Eco-Geo 1 is the first in an ongoing series of geometric abstractions based on the colour interactions of naturally occurring pigments.

This work specifically explores how plant-based glazes can colour natural earth pigments. Four different iron oxide pigments (a burnt sienna, Indian red and two yellow ochres) and a terre verte have each been glazed with yellow from weld, blue from indigo and red from madder. The title is a play on the term Neo-Geo and alludes to the importance of reshaping abstract painting as an ecologically sustainable artform. 

Terres Vertes is an exploration of the materiality of paint and the colour interactions of these naturally occurring pigments.

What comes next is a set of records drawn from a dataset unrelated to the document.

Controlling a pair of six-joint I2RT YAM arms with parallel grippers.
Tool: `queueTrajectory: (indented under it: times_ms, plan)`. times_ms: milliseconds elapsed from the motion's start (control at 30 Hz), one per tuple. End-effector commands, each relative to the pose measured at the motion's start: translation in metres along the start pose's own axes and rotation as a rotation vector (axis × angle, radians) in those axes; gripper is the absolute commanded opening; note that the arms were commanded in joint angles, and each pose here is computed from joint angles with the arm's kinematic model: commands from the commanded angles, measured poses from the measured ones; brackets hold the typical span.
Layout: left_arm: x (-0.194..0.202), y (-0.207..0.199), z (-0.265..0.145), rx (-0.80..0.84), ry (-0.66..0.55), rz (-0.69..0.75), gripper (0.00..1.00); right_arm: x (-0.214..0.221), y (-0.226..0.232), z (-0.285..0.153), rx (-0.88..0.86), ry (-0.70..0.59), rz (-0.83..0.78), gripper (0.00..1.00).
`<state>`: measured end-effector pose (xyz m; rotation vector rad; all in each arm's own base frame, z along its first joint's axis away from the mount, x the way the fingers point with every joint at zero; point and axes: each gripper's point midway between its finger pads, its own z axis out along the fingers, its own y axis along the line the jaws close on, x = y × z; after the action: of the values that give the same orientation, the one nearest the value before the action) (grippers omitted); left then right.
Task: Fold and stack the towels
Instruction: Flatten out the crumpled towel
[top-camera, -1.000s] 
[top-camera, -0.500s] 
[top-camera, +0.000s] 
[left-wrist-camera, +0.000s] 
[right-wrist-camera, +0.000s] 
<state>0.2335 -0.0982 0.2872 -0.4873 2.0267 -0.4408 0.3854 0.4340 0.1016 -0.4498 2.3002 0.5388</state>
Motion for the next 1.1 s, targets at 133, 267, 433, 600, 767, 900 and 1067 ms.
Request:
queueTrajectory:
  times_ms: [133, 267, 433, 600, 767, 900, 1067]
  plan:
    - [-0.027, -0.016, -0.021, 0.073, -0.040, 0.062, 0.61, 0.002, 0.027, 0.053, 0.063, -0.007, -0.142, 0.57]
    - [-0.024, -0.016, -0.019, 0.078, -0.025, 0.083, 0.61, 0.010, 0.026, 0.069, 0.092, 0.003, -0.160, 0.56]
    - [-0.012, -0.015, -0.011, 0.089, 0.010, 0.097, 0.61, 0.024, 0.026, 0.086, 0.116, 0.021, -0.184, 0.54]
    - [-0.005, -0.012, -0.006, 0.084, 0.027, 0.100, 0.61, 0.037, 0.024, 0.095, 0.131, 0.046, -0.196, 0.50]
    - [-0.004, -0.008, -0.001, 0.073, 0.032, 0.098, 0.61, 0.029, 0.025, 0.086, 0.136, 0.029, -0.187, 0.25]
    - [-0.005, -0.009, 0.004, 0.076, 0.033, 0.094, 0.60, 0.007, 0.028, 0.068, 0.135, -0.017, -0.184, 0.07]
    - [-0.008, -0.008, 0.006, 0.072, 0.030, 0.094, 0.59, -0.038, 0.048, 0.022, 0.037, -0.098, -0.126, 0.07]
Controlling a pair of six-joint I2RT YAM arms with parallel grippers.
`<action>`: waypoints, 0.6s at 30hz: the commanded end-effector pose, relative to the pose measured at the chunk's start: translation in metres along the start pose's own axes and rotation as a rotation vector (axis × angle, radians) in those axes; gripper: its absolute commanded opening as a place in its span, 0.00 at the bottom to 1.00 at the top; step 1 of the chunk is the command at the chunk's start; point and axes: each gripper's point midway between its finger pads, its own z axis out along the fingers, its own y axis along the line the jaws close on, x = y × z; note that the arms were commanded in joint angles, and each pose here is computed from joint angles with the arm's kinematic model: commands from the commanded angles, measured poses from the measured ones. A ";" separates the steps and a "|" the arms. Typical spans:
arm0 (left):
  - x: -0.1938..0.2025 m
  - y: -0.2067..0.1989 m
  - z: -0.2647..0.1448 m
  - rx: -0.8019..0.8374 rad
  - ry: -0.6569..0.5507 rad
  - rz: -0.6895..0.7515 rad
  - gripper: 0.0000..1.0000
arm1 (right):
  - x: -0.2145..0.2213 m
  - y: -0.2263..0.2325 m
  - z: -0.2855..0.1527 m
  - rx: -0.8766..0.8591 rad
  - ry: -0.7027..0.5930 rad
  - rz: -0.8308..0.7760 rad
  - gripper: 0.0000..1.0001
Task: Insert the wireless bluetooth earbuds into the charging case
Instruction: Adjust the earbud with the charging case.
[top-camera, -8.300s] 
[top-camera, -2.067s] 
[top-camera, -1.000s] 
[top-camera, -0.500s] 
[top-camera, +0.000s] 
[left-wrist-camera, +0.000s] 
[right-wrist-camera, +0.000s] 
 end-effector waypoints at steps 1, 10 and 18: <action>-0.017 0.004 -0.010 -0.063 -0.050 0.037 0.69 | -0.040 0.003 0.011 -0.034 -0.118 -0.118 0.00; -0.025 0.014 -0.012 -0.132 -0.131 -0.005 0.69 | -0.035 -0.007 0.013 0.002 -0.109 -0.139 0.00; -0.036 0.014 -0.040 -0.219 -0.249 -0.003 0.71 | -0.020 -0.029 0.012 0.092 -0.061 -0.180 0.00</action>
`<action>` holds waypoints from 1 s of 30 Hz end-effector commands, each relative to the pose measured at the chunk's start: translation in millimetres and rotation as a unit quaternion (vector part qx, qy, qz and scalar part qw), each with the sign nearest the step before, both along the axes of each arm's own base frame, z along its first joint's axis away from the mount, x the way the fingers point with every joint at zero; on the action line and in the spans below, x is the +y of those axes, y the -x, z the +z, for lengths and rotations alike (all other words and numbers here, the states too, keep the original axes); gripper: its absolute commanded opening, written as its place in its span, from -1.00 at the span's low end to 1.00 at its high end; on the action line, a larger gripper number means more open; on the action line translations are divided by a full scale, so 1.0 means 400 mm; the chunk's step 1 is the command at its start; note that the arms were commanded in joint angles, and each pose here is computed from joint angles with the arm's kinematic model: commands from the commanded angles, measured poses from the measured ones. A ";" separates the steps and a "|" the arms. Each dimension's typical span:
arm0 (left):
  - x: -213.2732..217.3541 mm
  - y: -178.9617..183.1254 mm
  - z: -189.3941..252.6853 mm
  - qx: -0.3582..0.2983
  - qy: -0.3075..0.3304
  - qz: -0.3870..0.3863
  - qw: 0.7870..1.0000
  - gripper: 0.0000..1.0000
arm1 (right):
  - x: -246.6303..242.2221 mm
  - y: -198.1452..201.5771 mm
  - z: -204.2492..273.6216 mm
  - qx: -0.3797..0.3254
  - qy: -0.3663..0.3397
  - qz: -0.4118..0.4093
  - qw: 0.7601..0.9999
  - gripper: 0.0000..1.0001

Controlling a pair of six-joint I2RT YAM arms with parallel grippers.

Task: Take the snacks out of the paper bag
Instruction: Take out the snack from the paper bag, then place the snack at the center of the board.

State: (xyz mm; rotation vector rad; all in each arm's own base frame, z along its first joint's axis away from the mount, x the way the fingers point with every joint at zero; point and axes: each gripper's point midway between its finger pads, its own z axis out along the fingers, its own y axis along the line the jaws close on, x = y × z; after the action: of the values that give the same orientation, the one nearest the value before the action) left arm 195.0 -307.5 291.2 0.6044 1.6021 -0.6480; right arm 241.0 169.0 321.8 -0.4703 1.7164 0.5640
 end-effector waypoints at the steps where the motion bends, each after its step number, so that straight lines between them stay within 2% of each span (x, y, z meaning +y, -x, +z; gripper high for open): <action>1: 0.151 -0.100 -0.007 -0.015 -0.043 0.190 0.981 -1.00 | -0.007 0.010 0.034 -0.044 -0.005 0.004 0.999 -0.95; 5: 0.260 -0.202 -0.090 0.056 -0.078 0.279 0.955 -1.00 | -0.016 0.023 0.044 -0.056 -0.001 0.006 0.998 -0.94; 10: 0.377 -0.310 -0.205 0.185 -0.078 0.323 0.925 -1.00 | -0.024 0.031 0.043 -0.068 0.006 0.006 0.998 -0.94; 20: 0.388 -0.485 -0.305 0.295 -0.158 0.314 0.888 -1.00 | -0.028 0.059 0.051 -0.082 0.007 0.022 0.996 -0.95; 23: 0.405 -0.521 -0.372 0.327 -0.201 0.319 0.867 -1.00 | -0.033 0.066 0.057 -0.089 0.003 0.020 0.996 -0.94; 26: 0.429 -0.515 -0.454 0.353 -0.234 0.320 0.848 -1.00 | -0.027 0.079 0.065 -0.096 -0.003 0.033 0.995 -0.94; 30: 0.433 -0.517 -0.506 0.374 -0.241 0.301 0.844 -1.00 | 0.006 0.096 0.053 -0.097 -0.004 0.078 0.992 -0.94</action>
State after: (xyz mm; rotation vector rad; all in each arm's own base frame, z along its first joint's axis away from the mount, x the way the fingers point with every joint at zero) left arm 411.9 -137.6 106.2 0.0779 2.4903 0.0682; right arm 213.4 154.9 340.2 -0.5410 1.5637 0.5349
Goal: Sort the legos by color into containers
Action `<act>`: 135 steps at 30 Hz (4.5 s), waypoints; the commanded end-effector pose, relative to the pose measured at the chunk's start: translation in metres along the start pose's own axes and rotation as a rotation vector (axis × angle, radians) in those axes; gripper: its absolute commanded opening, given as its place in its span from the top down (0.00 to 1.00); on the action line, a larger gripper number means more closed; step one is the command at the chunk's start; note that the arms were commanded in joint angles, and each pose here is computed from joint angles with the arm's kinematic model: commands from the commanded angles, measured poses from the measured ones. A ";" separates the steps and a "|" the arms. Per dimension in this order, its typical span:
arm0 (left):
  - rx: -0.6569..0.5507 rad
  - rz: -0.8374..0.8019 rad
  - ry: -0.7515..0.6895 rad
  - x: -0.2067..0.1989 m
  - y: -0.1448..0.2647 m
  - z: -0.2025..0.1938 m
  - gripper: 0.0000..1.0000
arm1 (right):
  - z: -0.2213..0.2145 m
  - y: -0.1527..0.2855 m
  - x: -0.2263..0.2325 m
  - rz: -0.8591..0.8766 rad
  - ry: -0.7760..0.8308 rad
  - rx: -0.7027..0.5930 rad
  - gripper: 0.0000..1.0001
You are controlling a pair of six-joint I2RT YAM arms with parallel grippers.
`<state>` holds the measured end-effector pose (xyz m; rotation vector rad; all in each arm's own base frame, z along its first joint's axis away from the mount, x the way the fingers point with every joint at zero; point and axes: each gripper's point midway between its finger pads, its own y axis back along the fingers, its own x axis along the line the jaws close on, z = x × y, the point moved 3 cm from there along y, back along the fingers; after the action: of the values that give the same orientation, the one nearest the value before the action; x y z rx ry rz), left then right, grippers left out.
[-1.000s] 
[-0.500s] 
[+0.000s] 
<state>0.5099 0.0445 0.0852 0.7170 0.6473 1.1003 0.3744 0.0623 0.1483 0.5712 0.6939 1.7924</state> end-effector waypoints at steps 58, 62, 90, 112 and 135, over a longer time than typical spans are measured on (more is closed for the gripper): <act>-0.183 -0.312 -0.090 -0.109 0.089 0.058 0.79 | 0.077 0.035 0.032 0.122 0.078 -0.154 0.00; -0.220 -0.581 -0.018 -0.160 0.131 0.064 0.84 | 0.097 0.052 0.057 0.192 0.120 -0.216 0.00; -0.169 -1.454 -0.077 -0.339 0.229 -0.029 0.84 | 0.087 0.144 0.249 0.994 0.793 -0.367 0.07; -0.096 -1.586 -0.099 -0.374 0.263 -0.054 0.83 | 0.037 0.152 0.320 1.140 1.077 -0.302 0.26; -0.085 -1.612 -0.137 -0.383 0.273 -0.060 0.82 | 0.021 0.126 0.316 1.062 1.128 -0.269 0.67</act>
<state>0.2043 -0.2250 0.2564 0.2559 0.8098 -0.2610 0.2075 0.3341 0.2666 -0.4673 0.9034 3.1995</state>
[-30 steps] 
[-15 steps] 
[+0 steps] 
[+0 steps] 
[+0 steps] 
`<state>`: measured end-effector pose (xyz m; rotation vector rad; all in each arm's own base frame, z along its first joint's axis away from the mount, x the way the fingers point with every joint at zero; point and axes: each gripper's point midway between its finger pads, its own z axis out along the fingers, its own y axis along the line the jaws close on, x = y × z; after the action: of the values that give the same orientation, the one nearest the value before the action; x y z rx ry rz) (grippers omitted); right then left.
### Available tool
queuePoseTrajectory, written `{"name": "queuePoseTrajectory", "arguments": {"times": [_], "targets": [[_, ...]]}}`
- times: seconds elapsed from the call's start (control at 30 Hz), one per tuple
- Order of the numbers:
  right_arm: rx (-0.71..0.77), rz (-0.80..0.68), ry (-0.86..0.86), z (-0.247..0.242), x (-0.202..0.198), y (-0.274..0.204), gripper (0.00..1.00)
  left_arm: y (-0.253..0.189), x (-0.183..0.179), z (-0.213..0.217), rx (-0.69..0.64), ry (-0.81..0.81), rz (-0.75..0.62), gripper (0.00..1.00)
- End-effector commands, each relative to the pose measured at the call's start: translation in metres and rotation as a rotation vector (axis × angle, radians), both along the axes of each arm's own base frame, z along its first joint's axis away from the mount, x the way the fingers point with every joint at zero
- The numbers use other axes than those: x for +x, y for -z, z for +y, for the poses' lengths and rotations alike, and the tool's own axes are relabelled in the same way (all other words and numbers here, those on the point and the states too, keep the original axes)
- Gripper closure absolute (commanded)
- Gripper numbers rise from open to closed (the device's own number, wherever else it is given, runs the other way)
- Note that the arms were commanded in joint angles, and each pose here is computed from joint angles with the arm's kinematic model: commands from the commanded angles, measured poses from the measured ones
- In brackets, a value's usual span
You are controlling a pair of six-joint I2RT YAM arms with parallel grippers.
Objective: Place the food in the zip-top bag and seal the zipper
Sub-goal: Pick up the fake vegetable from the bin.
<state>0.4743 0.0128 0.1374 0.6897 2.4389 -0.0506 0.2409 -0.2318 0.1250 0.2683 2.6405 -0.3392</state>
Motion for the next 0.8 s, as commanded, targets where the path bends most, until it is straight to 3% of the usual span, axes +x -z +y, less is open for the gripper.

David Mullen uses a variety of different ‘terres vertes’ or ‘green earth’ pigments for the starting point for this painting. Green earth pigments can be found in many different European countries and are a mixture of ferrous silicates in aluminium and magnesium clays.

The resulting colours can range from brownish greens to bright almost turquoise greens. Along with iron oxide pigments such as ochres and siennas they are the most readily available naturally occurring inorganic pigments for painters today. The slight sandy texture in the indigo is due to the paint being handmade by the artist himself.

First used by the ancient Romans, terres vertes has been identified on wall paintings at Pompeii. In the Middle Ages one of its best-known uses was in the underpainting of flesh tones.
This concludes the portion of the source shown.